● AIM OF THE TASK
Across the data, every line with the word "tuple" counts once; state the total alone.

● INPUT DATA
- - -
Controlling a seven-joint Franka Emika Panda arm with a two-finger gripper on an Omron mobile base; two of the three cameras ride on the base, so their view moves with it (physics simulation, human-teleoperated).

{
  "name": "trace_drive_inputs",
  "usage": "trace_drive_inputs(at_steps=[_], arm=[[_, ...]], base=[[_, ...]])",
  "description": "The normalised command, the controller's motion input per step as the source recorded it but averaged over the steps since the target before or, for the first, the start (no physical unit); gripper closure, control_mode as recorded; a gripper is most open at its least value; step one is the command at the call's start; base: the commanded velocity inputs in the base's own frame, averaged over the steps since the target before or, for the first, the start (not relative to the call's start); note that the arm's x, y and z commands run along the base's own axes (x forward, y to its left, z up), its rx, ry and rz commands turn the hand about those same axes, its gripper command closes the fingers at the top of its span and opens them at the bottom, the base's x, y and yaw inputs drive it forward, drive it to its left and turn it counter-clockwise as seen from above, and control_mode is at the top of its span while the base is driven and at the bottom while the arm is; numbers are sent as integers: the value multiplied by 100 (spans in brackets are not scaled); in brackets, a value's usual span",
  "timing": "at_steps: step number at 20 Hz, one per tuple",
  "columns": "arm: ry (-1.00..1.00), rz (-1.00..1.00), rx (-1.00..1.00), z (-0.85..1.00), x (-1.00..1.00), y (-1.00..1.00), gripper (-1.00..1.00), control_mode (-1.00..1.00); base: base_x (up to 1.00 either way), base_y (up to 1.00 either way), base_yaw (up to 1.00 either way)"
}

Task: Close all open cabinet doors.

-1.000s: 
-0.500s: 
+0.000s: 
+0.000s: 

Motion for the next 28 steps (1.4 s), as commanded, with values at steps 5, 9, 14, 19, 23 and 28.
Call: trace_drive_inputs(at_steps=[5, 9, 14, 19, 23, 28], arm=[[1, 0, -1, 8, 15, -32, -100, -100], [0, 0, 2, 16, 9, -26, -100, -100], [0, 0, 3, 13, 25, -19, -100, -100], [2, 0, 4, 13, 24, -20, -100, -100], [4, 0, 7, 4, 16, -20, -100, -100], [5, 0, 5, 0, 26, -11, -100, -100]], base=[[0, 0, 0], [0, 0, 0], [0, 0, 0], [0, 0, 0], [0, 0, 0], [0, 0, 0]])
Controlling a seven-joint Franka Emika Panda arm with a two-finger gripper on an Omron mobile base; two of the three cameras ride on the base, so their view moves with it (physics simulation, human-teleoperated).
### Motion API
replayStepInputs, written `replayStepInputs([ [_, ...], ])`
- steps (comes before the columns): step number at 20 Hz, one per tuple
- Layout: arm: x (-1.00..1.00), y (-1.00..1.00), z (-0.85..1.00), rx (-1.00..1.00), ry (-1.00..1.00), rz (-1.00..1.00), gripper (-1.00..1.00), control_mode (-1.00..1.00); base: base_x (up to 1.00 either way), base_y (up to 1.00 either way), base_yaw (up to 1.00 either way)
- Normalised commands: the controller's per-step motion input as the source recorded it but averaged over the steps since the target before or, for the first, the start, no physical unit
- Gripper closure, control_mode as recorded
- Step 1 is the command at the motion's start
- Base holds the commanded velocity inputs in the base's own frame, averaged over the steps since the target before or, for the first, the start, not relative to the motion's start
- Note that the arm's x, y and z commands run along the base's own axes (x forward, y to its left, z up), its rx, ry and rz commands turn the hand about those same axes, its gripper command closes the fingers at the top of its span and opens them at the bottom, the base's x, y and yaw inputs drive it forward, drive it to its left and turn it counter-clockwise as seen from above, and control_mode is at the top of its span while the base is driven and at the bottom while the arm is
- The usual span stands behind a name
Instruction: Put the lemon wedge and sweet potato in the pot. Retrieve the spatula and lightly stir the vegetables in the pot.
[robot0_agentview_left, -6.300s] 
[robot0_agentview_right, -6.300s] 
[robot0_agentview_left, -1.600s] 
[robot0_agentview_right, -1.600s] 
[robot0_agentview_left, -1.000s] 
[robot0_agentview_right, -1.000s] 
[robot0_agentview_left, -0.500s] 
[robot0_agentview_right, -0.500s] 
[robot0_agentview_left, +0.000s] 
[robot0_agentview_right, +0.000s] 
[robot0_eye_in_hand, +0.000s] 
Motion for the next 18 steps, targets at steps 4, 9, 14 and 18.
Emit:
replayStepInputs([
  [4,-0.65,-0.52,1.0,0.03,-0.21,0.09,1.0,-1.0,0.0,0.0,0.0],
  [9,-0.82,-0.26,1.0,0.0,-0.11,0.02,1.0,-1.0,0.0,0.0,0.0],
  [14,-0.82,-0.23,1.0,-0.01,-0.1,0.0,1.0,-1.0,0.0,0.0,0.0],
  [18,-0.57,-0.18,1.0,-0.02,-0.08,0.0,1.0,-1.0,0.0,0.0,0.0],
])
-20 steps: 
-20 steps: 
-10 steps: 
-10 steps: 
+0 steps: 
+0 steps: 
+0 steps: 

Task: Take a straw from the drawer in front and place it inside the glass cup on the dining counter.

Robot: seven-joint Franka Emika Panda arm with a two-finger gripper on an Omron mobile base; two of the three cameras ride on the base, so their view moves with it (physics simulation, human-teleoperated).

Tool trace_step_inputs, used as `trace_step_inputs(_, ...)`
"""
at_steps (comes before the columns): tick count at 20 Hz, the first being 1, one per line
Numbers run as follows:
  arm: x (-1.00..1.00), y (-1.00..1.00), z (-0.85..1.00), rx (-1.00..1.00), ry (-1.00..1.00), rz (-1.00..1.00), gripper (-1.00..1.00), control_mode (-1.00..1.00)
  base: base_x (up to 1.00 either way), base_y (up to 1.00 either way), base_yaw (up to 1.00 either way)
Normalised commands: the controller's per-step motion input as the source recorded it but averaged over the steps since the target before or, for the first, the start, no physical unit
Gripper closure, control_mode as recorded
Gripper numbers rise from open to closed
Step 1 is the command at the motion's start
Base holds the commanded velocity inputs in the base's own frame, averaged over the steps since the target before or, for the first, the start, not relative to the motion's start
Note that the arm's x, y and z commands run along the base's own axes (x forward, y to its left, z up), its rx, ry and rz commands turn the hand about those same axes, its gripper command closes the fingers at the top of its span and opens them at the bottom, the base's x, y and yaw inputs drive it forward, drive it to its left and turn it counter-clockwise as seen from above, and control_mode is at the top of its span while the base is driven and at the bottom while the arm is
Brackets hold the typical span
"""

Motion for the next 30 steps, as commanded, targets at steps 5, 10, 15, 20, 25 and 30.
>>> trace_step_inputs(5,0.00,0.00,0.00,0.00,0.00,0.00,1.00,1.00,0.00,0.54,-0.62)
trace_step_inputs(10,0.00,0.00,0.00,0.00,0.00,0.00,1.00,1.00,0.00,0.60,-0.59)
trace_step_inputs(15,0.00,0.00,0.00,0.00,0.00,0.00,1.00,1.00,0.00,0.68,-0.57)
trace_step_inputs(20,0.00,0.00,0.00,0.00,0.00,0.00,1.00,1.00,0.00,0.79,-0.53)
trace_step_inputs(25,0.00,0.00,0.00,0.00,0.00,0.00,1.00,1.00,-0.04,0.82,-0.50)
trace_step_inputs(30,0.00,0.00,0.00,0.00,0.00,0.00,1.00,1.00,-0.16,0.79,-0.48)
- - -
● ANSWER TO THIS TASK
2